- Veranova’s Devens, Massachusetts site completed a routine FDA cGMP surveillance inspection on July 31, 2025, with a “No Action Indicated” (NAI) classification and no Form 483 observations.
- The site produces multiple commercial products and is expanding its HPAPI and ADC capacity, including new bioconjugation development and cGMP manufacturing capabilities.
Veranova, a global developer and manufacturer of specialty and complex active pharmaceutical ingredients (APIs), has successfully completed a routine cGMP surveillance inspection at its Devens, Massachusetts site. The inspection, conducted by the FDA New England District on July 31, 2025, concluded with a “No Action Indicated” (NAI) classification and no Form 483 observations.

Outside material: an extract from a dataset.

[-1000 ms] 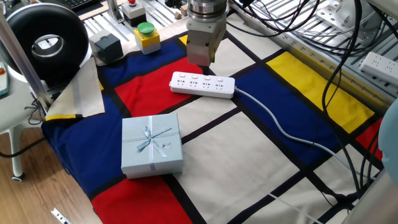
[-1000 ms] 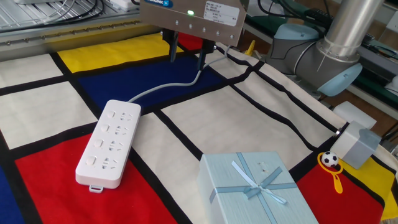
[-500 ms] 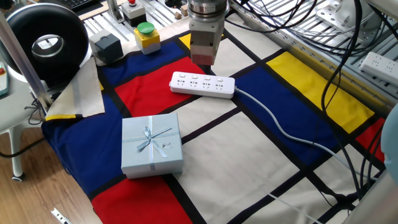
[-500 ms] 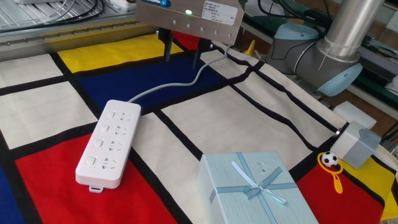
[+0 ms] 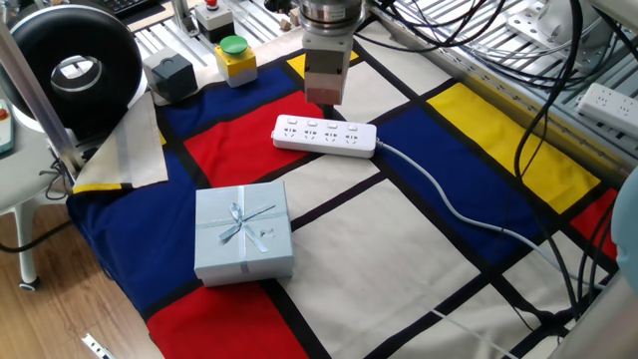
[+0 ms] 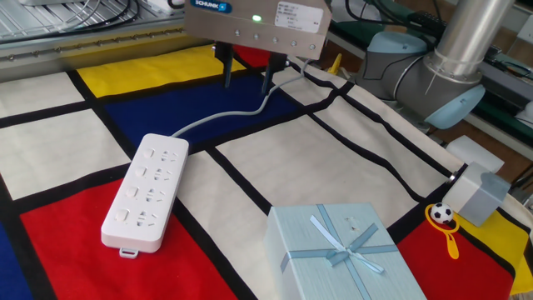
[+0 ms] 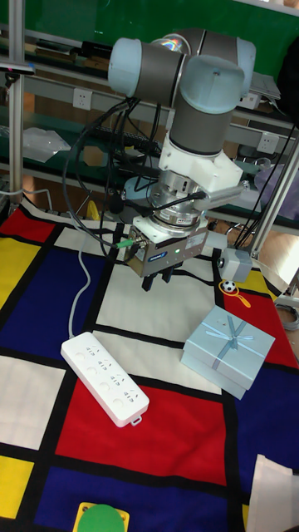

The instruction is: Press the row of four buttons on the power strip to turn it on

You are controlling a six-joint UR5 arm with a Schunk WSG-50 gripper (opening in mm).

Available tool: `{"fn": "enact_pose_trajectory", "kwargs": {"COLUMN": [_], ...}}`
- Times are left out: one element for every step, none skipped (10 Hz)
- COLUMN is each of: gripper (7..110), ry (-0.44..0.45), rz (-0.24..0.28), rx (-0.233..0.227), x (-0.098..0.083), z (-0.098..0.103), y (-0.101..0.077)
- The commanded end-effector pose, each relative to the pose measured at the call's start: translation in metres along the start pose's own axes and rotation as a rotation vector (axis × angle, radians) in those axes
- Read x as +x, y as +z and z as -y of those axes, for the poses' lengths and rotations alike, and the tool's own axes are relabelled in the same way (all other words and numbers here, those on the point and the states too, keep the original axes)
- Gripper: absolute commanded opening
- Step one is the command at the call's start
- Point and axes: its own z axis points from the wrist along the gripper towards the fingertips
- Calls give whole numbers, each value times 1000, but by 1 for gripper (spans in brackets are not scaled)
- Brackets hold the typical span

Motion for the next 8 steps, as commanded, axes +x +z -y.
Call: {"fn": "enact_pose_trajectory", "kwargs": {"gripper": [44, 44, 44, 44, 44, 44, 44, 44], "ry": [-26, -29, -32, -37, -42, -51, -66, -80], "rz": [0, 1, 10, 19, 26, 24, 23, 16], "rx": [34, 35, 21, 10, 3, 5, 8, 11], "x": [-1, -5, -10, -17, -23, -27, -31, -33], "z": [25, 33, 38, 44, 51, 62, 78, 93], "y": [6, 9, 14, 19, 25, 30, 35, 38]}}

The Devens facility supports multiple commercial products and provides services spanning early development, scale-up, and clinical manufacturing. The site is currently expanding its High Potency Active Pharmaceutical Ingredient (HPAPI) and Antibody Drug Conjugate (ADC) capabilities. Recent investments include new bioconjugation development and additional cGMP manufacturing infrastructure.
Lucas Sauer-Jones, Vice President and General Manager of Veranova, New England, said: “This successful inspection outcome is one crucial piece in a more comprehensive approach to strengthening and growing our Devens operation, underpinned by a rigorous, continuous quality improvement plan. We are happy with this outcome but continue to work hard and redouble our efforts every day to ensure we maintain this same standard for our customers, and ultimately the patients, who derive the most value from our work.”
Veranova continues to position its Devens site as a hub for advanced API development and contract manufacturing, supporting the production of complex molecules, HPAPIs, and ADCs for global clients.